Most of the well-known forecasters have weighed in with their 2007 forecasts now, so let’s take a look at what is being predicted.

• NHC/NOAA Hurricane forecast summary:
13 to 17 tropical storms
7 to 10 of them becoming hurricanes.
75% chance of above normal hurricane activity according to the NOAA’s NHC.

Other people are predicting:
• William Gray from Colorado State predicts 17 named storms with 9 hurricanes.
• AccuWeather calls for 13-14 tropical storms with 9 becoming hurricanes.
• Tropical Storm Risk (back in March) expected to bring 17 tropical storms, of which nine will strengthen into hurricanes.

Essentially all within the same ball-park.
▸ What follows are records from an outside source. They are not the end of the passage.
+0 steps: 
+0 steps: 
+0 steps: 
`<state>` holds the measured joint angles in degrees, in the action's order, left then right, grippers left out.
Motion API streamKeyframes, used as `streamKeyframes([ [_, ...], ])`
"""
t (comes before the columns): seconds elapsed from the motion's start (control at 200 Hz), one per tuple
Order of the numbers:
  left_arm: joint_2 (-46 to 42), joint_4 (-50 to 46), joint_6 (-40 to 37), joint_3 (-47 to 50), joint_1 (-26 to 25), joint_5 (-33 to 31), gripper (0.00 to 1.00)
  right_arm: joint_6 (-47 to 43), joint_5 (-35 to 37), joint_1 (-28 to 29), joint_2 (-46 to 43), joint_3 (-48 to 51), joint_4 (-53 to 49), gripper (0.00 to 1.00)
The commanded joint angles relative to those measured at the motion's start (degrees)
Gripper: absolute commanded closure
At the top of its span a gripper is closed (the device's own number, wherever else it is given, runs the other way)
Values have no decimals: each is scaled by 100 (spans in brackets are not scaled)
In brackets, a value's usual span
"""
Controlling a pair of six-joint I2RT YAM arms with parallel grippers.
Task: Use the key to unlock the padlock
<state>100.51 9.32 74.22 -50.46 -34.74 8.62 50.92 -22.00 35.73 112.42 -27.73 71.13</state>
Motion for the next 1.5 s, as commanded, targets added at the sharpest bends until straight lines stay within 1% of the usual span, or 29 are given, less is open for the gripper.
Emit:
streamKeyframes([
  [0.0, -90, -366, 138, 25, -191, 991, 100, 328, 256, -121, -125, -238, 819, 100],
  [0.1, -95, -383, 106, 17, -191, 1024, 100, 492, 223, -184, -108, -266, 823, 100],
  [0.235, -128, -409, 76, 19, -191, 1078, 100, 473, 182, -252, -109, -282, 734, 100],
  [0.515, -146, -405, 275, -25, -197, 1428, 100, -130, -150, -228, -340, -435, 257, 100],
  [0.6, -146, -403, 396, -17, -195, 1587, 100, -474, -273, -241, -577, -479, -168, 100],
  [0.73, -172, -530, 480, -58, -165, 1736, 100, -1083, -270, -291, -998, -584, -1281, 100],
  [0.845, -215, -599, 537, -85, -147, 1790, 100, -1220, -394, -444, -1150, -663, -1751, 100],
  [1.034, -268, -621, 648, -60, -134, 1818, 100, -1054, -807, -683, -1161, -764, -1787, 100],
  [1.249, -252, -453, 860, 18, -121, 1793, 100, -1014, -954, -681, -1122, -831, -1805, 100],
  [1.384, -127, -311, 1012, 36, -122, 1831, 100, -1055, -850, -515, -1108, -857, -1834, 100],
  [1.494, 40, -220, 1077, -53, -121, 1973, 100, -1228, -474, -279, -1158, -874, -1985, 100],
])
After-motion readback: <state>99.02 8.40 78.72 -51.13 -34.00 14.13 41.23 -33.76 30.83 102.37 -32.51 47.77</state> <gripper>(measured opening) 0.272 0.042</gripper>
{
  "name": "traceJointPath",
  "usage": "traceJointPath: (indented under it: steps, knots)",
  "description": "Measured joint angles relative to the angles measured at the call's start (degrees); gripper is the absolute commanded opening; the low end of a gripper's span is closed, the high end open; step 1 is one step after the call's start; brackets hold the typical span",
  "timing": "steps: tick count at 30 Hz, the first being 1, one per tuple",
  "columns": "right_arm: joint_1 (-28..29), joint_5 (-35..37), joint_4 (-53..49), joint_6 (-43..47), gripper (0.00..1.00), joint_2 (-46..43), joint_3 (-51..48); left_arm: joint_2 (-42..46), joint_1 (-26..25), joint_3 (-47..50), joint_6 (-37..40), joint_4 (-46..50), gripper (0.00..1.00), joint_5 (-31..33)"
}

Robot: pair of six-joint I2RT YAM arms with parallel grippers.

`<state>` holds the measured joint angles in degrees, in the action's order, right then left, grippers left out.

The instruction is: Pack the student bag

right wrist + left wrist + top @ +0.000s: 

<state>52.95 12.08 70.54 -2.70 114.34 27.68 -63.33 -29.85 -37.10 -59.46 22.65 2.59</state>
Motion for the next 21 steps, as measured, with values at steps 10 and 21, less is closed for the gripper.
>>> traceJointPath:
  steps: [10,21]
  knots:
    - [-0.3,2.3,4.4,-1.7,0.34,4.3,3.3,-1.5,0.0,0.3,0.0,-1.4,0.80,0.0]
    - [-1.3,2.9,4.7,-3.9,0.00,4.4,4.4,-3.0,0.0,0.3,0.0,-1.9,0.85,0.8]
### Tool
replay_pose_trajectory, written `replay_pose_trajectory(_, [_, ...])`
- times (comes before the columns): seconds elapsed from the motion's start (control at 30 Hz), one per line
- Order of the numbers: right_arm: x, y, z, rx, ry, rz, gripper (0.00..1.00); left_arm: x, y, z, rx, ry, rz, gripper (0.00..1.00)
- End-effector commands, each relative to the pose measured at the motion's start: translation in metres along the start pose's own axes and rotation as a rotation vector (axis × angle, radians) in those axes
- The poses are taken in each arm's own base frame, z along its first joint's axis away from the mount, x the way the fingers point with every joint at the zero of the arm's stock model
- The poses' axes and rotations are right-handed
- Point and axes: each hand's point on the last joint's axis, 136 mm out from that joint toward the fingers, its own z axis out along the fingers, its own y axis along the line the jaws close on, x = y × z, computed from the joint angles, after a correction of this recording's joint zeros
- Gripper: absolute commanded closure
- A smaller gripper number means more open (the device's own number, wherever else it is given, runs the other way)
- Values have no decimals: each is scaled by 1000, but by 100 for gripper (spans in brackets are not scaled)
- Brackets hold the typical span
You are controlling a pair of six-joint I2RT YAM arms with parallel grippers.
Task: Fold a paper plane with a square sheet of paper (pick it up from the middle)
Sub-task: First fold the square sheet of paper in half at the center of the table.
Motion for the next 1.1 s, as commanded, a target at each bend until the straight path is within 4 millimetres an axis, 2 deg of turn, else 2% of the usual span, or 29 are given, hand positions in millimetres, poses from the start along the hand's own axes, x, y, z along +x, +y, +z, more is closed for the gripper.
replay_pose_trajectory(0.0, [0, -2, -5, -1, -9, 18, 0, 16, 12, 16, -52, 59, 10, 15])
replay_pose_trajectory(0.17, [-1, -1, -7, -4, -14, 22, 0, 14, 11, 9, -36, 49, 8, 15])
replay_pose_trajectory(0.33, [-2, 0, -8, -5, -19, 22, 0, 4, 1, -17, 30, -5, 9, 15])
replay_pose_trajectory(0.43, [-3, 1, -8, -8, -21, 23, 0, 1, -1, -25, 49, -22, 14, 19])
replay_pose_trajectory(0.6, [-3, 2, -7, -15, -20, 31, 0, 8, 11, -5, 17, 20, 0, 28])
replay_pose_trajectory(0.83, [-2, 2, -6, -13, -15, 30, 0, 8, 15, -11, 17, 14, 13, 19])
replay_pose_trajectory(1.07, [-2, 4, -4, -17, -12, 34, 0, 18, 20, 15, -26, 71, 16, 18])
What does this MEAN? It means that the experts think that we’ll have a busy season – we may or we may not, see below. So what should you do now? You have two choices: prepare now and be ready if a hurricane hits your area or don’t prepare and have no options. Preparation is a pretty simple matter when you have time to prepare, so the smart choice is to be ready.

In our view, these forecasts are an educated guess based on statistical analysis of previous seasons as applied to current seasons’ weather patterns. There is currently no magic box (or even sophisticated computer program) that can provide an accurate forecast for the number of storms. That said, the annual predictions are a worthwhile exercise in order to advance our knowledge. Studying current weather patterns, comparing these patterns with previous years, and then attempting to forecast based on the intersection between the two advances our knowledge incrementally and advancing knowledge is very worthwhile.

When the actual number of storms falls near the long term average, the forecasts are general correct since the forecasters generally end up predicting trends near the average while adjusting for various well known factors. The way forecasting works (usually) is you start with a long term average as your prediction and then you adjust it up or down based on various factors. For example, El Nino or La Nina’s presence or lack thereof will cause forecasters to adjust their predictions up or down. Patterns over the Atlantic, dust or lack of dust from Africa work similarly. Sea surface temperatures impact the forecasts also. It is merely a matter of how much each factor will impact storm formation and whether the impact will be up or down.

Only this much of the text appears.